• THE DATA:
════════════════════
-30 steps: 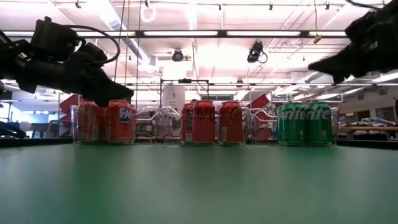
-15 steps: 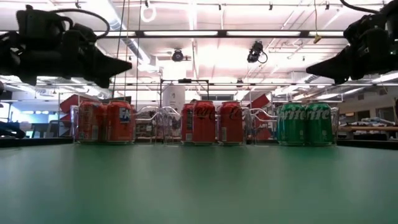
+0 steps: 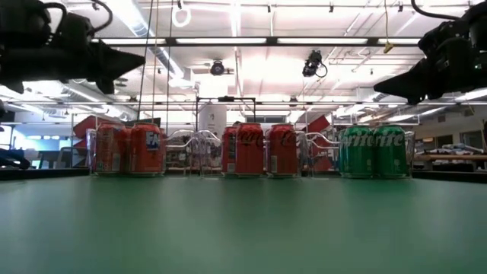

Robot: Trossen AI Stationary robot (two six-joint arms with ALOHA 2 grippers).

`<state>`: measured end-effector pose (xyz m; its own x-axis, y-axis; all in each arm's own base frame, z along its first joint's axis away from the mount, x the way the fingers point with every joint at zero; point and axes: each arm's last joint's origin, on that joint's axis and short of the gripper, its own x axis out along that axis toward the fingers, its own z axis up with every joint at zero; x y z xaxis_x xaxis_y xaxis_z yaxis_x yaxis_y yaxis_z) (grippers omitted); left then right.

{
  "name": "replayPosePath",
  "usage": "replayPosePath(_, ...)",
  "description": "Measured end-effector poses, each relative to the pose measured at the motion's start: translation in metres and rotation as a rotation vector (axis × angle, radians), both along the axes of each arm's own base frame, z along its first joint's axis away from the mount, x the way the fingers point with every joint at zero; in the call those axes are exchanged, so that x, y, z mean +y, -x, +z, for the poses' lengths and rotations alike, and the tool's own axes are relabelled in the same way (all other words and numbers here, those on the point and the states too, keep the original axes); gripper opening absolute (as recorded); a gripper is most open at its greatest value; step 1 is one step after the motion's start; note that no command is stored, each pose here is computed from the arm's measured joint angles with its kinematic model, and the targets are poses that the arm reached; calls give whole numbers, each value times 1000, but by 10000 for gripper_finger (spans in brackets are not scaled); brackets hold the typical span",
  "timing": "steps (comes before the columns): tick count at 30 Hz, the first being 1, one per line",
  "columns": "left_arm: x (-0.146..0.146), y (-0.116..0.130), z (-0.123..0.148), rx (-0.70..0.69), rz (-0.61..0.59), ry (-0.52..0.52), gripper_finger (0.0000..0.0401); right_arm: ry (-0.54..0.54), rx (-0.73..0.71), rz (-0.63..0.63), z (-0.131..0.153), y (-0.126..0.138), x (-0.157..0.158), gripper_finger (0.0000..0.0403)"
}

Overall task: Sort soda cans
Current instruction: Return to Home Position

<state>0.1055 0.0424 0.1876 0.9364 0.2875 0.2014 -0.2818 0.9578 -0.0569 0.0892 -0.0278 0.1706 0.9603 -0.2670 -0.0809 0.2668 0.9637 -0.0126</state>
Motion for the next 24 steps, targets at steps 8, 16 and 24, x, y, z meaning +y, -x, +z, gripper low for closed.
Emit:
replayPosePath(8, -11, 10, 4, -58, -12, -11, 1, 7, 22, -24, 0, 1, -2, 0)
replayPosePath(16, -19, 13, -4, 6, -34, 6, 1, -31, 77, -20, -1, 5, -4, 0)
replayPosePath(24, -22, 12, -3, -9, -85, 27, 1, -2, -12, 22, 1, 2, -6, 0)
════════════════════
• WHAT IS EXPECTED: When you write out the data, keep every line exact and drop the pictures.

• OUTPUT BELOW:
-30 steps: 
-15 steps: 
+0 steps: 

Robot: Trossen AI Stationary robot (two six-joint arms with ALOHA 2 grippers).

`<state>`: measured end-effector pose (xyz m; its own x-axis, y-axis; all in each arm's own base frame, z along its first joint's axis away from the mount, x the way the fingers point with every joint at zero; point and axes: each arm's last joint's origin, on that joint's axis and short of the gripper, its own x axis out along that axis toward the fingers, its own z axis up with every joint at zero; x y z xaxis_x xaxis_y xaxis_z yaxis_x yaxis_y yaxis_z) (grippers omitted); left then right.

{
  "name": "replayPosePath",
  "usage": "replayPosePath(_, ...)",
  "description": "Measured end-effector poses, each relative to the pose measured at the motion's start: translation in metres and rotation as a rotation vector (axis × angle, radians), both along the axes of each arm's own base frame, z along its first joint's axis away from the mount, x the way the fingers point with every joint at zero; in the call those axes are exchanged, so that x, y, z mean +y, -x, +z, for the poses' lengths and rotations alike, and the tool's own axes are relabelled in the same way (all other words and numbers here, those on the point and the states too, keep the original axes); gripper opening absolute (as recorded); a gripper is most open at its greatest value; step 1 is one step after the motion's start; note that no command is stored, each pose here is computed from the arm's measured joint angles with its kinematic model, and the targets are poses that the arm reached; calls give whole numbers, each value times 1000, but by 10000 for gripper_finger (spans in brackets are not scaled); brackets hold the typical span",
  "timing": "steps (comes before the columns): tick count at 30 Hz, the first being 1, one per line",
  "columns": "left_arm: x (-0.146..0.146), y (-0.116..0.130), z (-0.123..0.148), rx (-0.70..0.69), rz (-0.61..0.59), ry (-0.52..0.52), gripper_finger (0.0000..0.0401); right_arm: ry (-0.54..0.54), rx (-0.73..0.71), rz (-0.63..0.63), z (-0.131..0.153), y (-0.126..0.138), x (-0.157..0.158), gripper_finger (0.0000..0.0403)"
}

Overall task: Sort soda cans
Current instruction: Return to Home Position

<state>0.1055 0.0424 0.1876 0.9364 0.2875 0.2014 -0.2818 0.9578 -0.0569 0.0892 -0.0278 0.1706 0.9603 -0.2670 -0.0809 0.2668 0.9637 -0.0126</state>
Motion for the next 24 steps, targets at steps 8, 16 and 24, x, y, z meaning +y, -x, +z, gripper low for closed.
Emit:
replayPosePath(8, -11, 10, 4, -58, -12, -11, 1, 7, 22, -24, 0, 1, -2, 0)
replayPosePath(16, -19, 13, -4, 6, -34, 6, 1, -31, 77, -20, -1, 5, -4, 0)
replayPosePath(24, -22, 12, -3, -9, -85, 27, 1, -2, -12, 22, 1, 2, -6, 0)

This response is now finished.